● **Task brief**: Answer with one figure only, the number of lines below in which "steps" occurs.

● **Source material**:
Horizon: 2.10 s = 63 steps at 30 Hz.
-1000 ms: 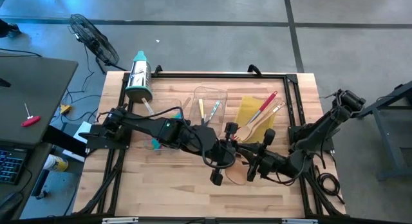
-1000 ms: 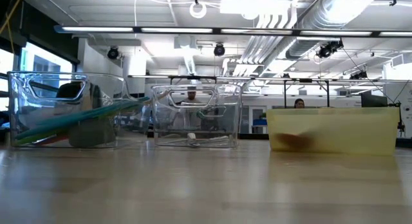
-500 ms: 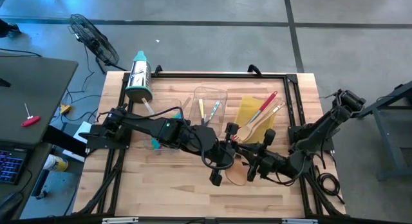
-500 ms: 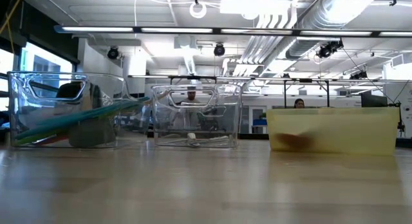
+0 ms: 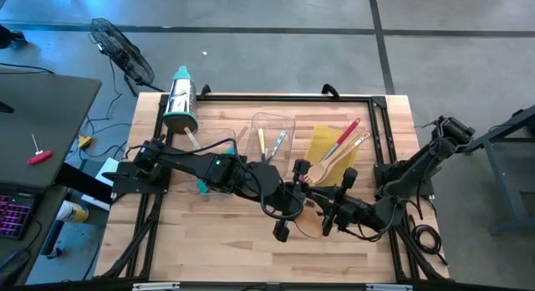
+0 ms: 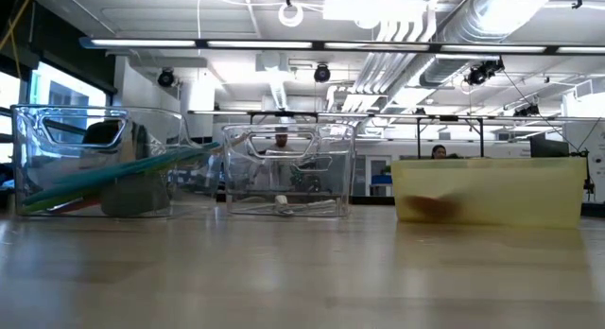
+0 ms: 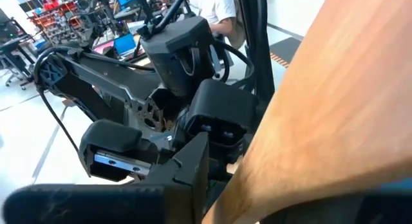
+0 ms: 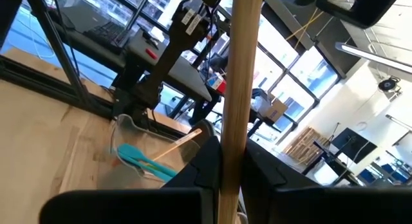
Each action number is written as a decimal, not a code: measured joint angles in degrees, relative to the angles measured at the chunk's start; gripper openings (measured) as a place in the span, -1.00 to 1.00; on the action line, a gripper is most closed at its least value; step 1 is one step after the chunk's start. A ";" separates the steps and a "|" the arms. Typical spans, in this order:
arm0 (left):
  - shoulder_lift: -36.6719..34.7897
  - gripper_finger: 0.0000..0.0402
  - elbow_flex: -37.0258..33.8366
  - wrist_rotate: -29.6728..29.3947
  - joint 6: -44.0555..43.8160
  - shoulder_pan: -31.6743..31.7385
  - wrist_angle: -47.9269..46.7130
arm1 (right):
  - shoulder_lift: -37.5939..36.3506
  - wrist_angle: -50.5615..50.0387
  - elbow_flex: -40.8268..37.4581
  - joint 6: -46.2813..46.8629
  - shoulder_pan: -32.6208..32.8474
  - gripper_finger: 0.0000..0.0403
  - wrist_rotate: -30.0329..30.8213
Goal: Pick & Place Kitchen Items
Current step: Put the brown serving spoon into the yellow bin
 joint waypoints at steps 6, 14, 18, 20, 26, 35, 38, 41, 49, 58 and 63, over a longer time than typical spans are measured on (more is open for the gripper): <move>0.00 -0.18 0.03 -0.04 -3.15 -0.02 -0.03 | 0.04 -0.44 0.00 -0.01 0.40 -0.87 0.48; -0.02 0.45 0.04 -2.93 -2.58 0.00 0.41 | 0.04 -3.33 0.00 0.77 0.64 -0.87 2.47; -0.55 0.57 0.02 -4.53 -2.39 -0.02 -0.24 | 0.04 -5.83 -0.02 0.08 1.24 -0.87 8.29; -0.93 0.58 0.02 -5.27 -2.46 -0.01 -0.13 | 0.02 -6.14 0.00 -1.50 2.14 -0.87 12.72; -3.36 0.57 -0.09 -11.95 -5.36 -0.86 -2.04 | -1.07 -9.19 0.07 -3.11 4.66 -0.87 22.35; -6.24 0.57 0.02 -12.73 -8.17 -3.27 -1.77 | -3.92 -15.68 0.04 -1.11 6.40 -0.87 25.92; -6.48 0.57 0.04 -13.05 -8.50 -3.83 -1.27 | -4.04 -16.00 -0.02 -1.74 6.38 -0.87 25.71; -6.91 0.57 0.02 -13.38 -9.22 -5.04 -1.76 | -4.09 -18.86 -0.02 -2.54 5.90 -0.87 25.55; -9.58 0.57 0.04 -18.91 -9.40 -10.44 -2.56 | -4.02 -31.71 -0.11 -2.20 0.82 -0.87 25.27; -11.17 0.57 0.04 -28.10 -13.49 -18.41 -9.00 | -4.10 -47.50 -0.09 -2.12 -6.11 -0.87 25.42; -11.14 0.57 0.04 -31.60 -18.24 -21.46 -12.21 | -4.09 -55.42 -0.09 -1.87 -12.64 -0.87 25.48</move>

● **Response box**: 3